El privilegio del novelista
El autor de una obra literaria es el único dueño de sus ideas mientras las va concibiendo en su intelecto. Y lo sigue siendo aún mientras las está expresando por medio de la escritura. Pero cuando las publica y las pone a disposición de los demás, se van llenando de las «adherencias» inherentes a la interpretación ajena. Y entonces se produce una mixtura entre lo propio y lo ajeno, que hace que, no pocas veces, las ideas originarias retornen irreconocibles incluso para quien las concibió. Por eso, pido perdón por adelantado si malinterpreto alguna obra ajena.
Desconozco lo que quiso decir exactamente Antonio Machado cuando escribió «caminante no hay camino, se hace camino al andar». Este pensamiento puede interpretarse en el sentido de que para el poeta el futuro no está escrito, sino que la vida de cada uno es la que va haciendo cada día.

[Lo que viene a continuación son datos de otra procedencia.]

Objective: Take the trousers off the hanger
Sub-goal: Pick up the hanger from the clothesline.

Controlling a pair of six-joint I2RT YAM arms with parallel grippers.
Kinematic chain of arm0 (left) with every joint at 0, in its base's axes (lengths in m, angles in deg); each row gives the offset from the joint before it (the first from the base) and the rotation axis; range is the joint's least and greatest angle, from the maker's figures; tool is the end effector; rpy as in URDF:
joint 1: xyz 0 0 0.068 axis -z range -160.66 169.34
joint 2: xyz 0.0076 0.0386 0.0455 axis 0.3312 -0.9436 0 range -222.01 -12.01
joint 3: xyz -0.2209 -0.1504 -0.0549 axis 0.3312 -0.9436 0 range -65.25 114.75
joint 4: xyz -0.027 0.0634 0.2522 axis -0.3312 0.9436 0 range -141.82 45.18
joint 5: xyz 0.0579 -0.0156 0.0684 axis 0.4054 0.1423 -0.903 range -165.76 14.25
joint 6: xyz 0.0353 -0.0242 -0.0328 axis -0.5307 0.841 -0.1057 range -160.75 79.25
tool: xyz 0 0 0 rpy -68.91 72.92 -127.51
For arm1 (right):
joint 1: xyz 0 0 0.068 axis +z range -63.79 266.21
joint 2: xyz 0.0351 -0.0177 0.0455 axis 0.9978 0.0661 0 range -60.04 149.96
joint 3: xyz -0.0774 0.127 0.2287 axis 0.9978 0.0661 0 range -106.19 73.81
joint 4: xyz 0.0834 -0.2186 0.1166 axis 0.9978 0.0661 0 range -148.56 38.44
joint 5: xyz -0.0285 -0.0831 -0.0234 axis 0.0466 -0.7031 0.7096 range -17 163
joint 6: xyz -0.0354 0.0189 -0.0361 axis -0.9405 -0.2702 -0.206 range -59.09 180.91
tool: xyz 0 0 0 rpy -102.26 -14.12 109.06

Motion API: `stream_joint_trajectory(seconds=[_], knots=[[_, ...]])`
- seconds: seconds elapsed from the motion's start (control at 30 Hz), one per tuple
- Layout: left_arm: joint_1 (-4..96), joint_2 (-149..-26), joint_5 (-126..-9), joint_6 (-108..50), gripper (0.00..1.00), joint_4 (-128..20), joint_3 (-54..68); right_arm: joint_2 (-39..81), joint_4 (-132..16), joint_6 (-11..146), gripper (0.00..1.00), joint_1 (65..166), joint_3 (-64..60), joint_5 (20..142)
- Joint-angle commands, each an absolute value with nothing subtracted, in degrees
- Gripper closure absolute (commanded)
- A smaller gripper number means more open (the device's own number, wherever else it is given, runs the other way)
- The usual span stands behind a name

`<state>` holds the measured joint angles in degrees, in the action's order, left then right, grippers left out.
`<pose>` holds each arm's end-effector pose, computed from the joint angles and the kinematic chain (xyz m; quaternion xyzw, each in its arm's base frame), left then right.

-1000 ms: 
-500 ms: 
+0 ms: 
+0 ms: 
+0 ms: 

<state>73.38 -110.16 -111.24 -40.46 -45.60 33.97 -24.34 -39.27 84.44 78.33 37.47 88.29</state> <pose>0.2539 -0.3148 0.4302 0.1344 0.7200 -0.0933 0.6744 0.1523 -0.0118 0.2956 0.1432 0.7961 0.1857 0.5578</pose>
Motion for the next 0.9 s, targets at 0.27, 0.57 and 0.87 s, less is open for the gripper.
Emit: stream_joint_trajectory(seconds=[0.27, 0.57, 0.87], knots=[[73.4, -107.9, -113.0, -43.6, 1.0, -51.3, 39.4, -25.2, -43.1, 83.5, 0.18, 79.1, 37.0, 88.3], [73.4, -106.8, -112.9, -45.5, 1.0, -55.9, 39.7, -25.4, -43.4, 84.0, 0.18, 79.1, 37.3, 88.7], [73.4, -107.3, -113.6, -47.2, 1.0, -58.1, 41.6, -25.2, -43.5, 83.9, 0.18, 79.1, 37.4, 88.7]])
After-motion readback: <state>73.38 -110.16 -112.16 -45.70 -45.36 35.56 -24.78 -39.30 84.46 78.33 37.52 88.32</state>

Lo cual me parecería muy acertado de no ser porque hay sujetos que tienen el privilegio de poder hacer real, mediante la ficción, un momento de su vida futura. Me refiero a los novelistas, que pueden hacer camino, aunque sea imaginario, con sólo escribirlo, y sin tener que andarlo.
Esto es algo de lo que me ha sugerido la lectura de la última novela de Gabriel García Márquez, Memoria de mis putas tristes. En el año 2002, este excelente escritor publicó Vivir para contarla, una parte de sus memorias. Esta obra, como todas las de su género, miraba hacia el pasado, pero en ella García Márquez, según sus propias palabras, no nos contó la vida que vivió, sino la que recordaba haber vivido. Pero ya fuera real o recordada, lo cierto es que se trataba de un tramo del camino ya andado por él y no de un camino que tenía por recorrer.
En su última novela me parece que el escritor colombiano se da el gusto de fingir para todos sus lectores una parte de su camino que aún no ha andado y que no sabe si recorrerá alguna vez: el año noventa de su existencia. Es cierto que no dice en ningún momento que él es el protagonista de la historia. Pero es que no puede decirlo, porque el relato está escrito por alguien que ha cumplido 90 años y él sólo tiene 76. Pero en la obra hay pistas que sugieren que es él quien se ha trasladado, por medio del privilegio de la ficción, a ese momento futuro de su vida. Una de las pistas es que el protagonista es el único que no tiene nombre: los otros personajes le llaman «sabio triste» o simplemente «sabio». Hay otras, pero no es posible referirse ahora a ellas.
Pues bien, en lugar de realizar el acostumbrado lamento por los años idos, el autor glorifica la vejez. Y lo hace eligiendo el amor como tema central de la vida que imagina a los 90 años: el día en que cumple los noventa es el principio de una nueva vida a una edad en que -como dice el protagonista- la mayoría de los mortales están muertos. El privilegio de la ficción le permite a García Márquez imaginar y relatar detalladamente el año en que cumple los noventa, y acabar el relato diciendo: «Era por fin la vida real, con mi corazón a salvo, y condenado a morir de buen amor en la agonía feliz de cualquier día después de mis cien años». Un verdadero canto a la vida.